当前目录下生产文件： metastore_db

退出后，在外层目录启动.hive ,查看表，则无法查看，因为metastore_db 文件只存在bin 目录下，默认使用的derby数据库,缺点：一次只能打开一个会话；

3、配置文件，使用mysql 作为数据源管理
    3.1、配置环境变量（/etc/profile ）
        
        JAVA_HOME=/home/admin/app/java/jdk1.7.0_71
        HIVE_HOME=/home/admin/app/hive
        HADOOP_HOME=/home/admin/app/hadoop-2.4.1
        PATH=$HIVE_HOME/bin:$HADOOP_HOME/sbin:$HADOOP_HOME/bin:$JAVA_HOME/bin:$PATH
        CLASSPATH=.:$JAVA_HOME/lib/dt.jar:$JAVA_HOME/lib/tools.jar
        export JAVA_HOME HIVE_HOME HADOOP_HOME  PATH CLASSPATH

    3.2、修改配置文件 hive-env.sh 
        cp hive-env.sh.template  hive-env.sh
         编辑文件：
        export JAVA_HOME=/home/admin/app/java/jdk1.7.0_71
        export HIVE_HOME=/home/admin/app/hive
        export HADOOP_HOME=/home/admin/app/hadoop-2.4.1    
    3.3、添加配置文件hive-site.xml   
        vi  hive-site.xml 
        
    3.4、hive-site.xml（需要先安装mysql或者使用windows下的配置，切允许远程连接）
        
    添加如下内容：
    
<configuration>
    <property>
      <name>javax.jdo.option.ConnectionURL</name>
      <value>jdbc:mysql://192.168.1.2:3306/hive?createDatabaseIfNotExist=true</value>
      <description>JDBC connect string for a JDBC metastore</description>
    </property>
    <property>
      <name>javax.jdo.option.ConnectionDriverName</name>
      <value>com.mysql.jdbc.Driver</value>
      <description>Driver class name for a JDBC metastore</description>
    </property>

    <property>
      <name>javax.jdo.option.ConnectionUserName</name>
      <value>root</value>
      <description>username to use against metastore database</description>
    </property>

    <property>
      <name>javax.jdo.option.ConnectionPassword</name>
      <value>root</value>
      <description>password to use against metastore database</description>
    </property>
</configuration>
4、将mysql的连接jar包拷贝到$HIVE_HOME/lib目录下

    sftp> cd /home/admin/app/hive/lib
    sftp> put e:\soft\mysql-connector-java-5.1.28.jar

    注意:使用外部的mysql ,需要把mysql的数据库字符类型改为latin1，否则建表失败

5、bin/hive启动
    show tables;
    load dat

    show tables;
    create table z_1(id int,name string);（需要把mysql的数据库字符类型改为latin1）

6、创建内部表(默认是内部表)
    create table t_order(id int,name string,velocity string,price double)  row format delimited fields terminated by '\t';

（1）原理
    每一个 Table 在 Hive 中都有一个相应的目录存储数据。
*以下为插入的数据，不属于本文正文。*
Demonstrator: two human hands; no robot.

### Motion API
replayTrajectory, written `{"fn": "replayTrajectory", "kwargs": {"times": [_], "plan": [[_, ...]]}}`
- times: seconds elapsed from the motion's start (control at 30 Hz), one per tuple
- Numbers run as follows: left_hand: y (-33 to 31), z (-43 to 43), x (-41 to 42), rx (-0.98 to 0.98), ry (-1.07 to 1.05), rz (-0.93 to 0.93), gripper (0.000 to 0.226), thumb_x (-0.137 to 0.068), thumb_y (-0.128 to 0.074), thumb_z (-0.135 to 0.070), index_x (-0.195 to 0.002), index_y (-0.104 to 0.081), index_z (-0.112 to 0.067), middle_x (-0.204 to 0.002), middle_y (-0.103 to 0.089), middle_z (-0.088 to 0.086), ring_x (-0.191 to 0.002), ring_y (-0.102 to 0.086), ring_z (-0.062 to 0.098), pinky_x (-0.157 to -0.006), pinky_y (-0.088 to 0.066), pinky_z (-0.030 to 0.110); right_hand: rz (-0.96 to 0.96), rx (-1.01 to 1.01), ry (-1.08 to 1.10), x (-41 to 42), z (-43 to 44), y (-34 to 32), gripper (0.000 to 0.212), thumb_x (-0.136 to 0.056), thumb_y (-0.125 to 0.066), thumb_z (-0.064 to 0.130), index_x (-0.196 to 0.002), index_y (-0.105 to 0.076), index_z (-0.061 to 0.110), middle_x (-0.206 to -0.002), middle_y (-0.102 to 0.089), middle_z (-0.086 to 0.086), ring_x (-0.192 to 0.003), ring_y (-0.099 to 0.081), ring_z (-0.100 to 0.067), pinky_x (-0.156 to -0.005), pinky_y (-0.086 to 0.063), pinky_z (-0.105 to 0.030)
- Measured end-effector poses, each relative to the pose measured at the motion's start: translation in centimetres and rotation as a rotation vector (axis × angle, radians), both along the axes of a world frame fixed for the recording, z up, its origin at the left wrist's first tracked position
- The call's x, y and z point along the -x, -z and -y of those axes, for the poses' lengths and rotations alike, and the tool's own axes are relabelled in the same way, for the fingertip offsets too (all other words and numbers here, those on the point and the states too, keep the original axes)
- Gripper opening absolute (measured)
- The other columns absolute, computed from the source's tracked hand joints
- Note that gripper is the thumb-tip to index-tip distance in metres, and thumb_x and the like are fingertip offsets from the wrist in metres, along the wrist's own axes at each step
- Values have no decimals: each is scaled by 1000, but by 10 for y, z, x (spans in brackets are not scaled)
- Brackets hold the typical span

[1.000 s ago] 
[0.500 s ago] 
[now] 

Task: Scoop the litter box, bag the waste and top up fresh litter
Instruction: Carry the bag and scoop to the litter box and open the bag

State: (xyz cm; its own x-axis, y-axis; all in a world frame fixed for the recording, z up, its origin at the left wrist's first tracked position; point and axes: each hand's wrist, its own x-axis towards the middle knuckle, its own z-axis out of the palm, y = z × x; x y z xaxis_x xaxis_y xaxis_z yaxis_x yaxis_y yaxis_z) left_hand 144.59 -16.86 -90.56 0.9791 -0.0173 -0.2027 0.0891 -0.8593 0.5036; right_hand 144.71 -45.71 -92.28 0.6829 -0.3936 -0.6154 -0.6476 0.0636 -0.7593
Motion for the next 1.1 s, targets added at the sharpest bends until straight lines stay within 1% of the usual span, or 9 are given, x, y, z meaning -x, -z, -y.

例如，一个表 test，它在 HDFS 中的路径为：/ warehouse/test。 
    warehouse是在 hive-site.xml 中由 ${hive.metastore.warehouse.dir} 指定的数据仓库的目录，所有的 Table 数据（不包括 External Table）都保存在这个目录中。
    
（2）hdfs中路径

     默认hdfs中路径：hdfs://ns1/user/hive/warehouse
        表直接在warehouse 下

    http://192.168.1.113:50070/explorer.html#/user/hive/warehouse

    新建一个creat database  wek01;新建表t_order_01；
    hdfsl路径：warehouse/wek01.db/t_order_01
    
（3）加载数据
    
    #本地虚拟机上文件    
    load data local inpath '/home/admin/oder.txt' into table t_order_01;

    #hdfs中文件
    load data inpath '/oder3.txt' into table t_order_01;

（4）hive查询的hdfs原理：查询表下的文件

    load后文件的hdfs路径：warehouse/wek01.db/t_order_01/order.txt

    select * from t_order_01;
    select count(*) from t_order_01;(使用mapreduce)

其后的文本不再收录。